Mehr zum Thema: https://blogs.microsoft.com/on-the-issues/2023/11/16/accelerating-sustainability-ai-playbook/
KI-Systeme analysieren Daten, erkennen Muster und wandeln diese Muster in Ergebnisse um. Sie können unser Verhalten nachahmen und das, was wir ihnen zeigen, in neue Kombinationen einfließen lassen. Dennoch, so Cassie Kozyrkov, ehemals Chief Decision Scientist bei Google, gebe es vier wesentliche Tätigkeitsfelder, die weiterhin ausschließlich menschlich bleiben werden: Entscheidungsfindung, Design/Innovation, Kunst und echte soziale Interaktion. Diese Handlungsfelder erfordern einzigartiges menschliches Denken, während KI vor allem repetitive und vorhersehbare Aufgaben automatisieren könne und keine hohe kognitive Beteiligung, Kreativität oder kritisches Denken erfordere (im Fachjargon auch als "Thunking" bezeichnet). KI sollte dennoch als Chance gesehen und als Werkzeug genutzt werden, um mehr Zeit fürs Denken freizusetzen, wodurch wiederum Innovation und Fortschritt vorangetrieben werde. Neben der Angst vor dem Unbekannten und den Schmerzen des Wandels gebe es allerdings eine sehr reale Gefahr für das traditionelle Management. Das Verwalten von Denken ist nicht dasselbe wie das Verwalten von "Thunking", aber wir alle sind in einer jahrhundertealten Tradition gefangen, in der sich Manager:innen mit dem befassten, was am einfachsten gemessen und verwaltet werden kann: "Thunking", nicht Denken. Arbeitsstunden, abgelegte Papiere, bearbeitete Kund:innenanfragen. Menge ist so viel einfacher zu managen als Qualität. Jede:r, der für einen unflexiblen und traditionellen Manager:in arbeitet, sollte zumindest ein wenig besorgt sein, so Kozyrkov.

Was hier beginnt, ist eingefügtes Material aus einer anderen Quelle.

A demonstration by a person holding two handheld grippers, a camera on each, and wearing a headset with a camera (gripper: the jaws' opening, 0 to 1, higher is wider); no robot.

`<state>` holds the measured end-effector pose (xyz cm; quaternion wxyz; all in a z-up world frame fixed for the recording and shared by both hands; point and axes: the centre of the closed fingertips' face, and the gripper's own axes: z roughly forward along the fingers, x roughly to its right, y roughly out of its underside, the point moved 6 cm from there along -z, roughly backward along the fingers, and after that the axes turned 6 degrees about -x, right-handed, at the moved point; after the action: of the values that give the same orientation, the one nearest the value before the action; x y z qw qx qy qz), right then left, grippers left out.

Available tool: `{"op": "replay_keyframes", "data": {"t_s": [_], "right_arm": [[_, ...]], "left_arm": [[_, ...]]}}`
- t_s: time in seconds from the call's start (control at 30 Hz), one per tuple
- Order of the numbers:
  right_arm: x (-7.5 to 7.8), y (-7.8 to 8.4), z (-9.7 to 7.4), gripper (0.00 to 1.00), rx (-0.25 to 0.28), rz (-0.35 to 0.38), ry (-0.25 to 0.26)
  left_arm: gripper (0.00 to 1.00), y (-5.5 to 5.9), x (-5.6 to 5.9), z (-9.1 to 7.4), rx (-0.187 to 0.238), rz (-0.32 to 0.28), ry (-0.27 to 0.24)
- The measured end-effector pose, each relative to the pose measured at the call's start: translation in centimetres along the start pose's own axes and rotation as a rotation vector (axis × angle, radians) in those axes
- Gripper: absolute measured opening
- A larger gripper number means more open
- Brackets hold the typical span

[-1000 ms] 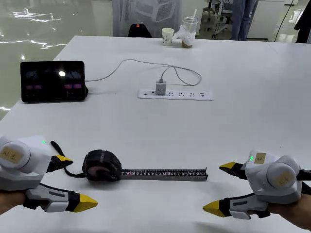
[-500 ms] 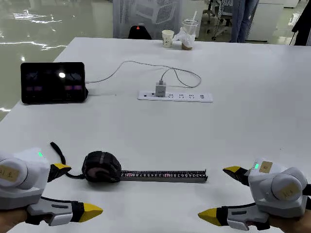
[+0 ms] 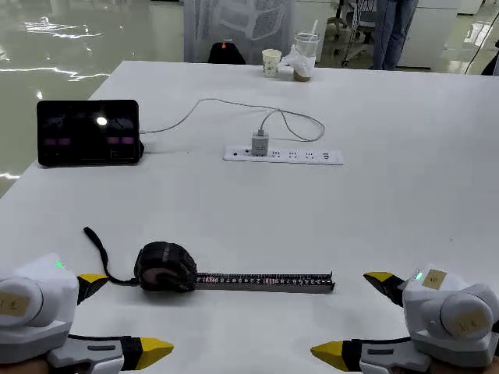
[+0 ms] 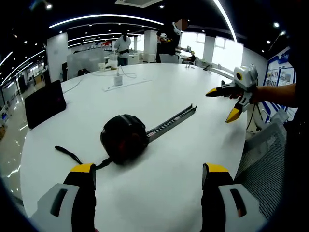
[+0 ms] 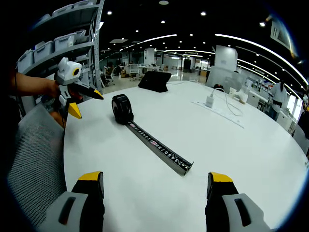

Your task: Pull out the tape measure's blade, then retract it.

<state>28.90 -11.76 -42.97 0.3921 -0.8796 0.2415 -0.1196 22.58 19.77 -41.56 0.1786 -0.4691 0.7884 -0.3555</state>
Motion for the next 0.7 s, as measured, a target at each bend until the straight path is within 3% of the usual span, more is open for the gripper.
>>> {"op": "replay_keyframes", "data": {"t_s": [0.17,0.7], "right_arm": [[-0.4,-0.2,-0.4,0.91,0.029,0.028,0.027],[-1.7,-0.2,-1.1,0.97,0.043,0.078,0.069]], "left_arm": [[0.89,0.0,0.5,-0.2,0.014,-0.009,-0.017],[0.9,-0.1,1.6,-1.1,0.077,-0.063,-0.084]]}}
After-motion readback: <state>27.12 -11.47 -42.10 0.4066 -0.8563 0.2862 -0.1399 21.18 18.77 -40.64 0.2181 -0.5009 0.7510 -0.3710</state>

DIE Fähigkeiten der Zukunft:
- Entscheidungsfreude
- Verständnis von Design
- Kreativität
- Kommunikation
- Problemlösungskompetenz
- Verständnis von Zusammenhängen
- Zwischenmenschliche Kompetenz
- Zusammenarbeit
- Vertrauen
- Anpassungsfähigkeit
Cassie Kozyrkov ist aktuell CEO bei Data Scientific Inc. und war Chief Decision Scientist bei Google. In ihren Tätigkeiten kombiniert sie Fachkenntnisse in den Bereichen Statistik, Datenwissenschaft und maschinelles Lernen, um Entscheidungen innerhalb des Unternehmens zu verbessern. Sie setzt sich für die Förderung eines besseren Verständnisses von Datenwissenschaft und künstlicher Intelligenz ein und teilt ihre Erkenntnisse und Erfahrungen in verschiedenen Foren. Data Scientific Inc. bietet Begleitung und Beratung zu Wissen aus Daten und Beratungsleistungen für maschinelles Lernen.
Mehr zum Thema: https://kozyrkov.medium.com/ai-and-the-future-of-work-what-stays-100-human-9007b3d1aeaa
Das Web Summit 2023 endete als Rekordveranstaltung und bot den Teilnehmenden nicht nur wertvolle Einblicke, sondern auch zahlreiche Möglichkeiten zur Weiterentwicklung ihrer Projekte und Netzwerke.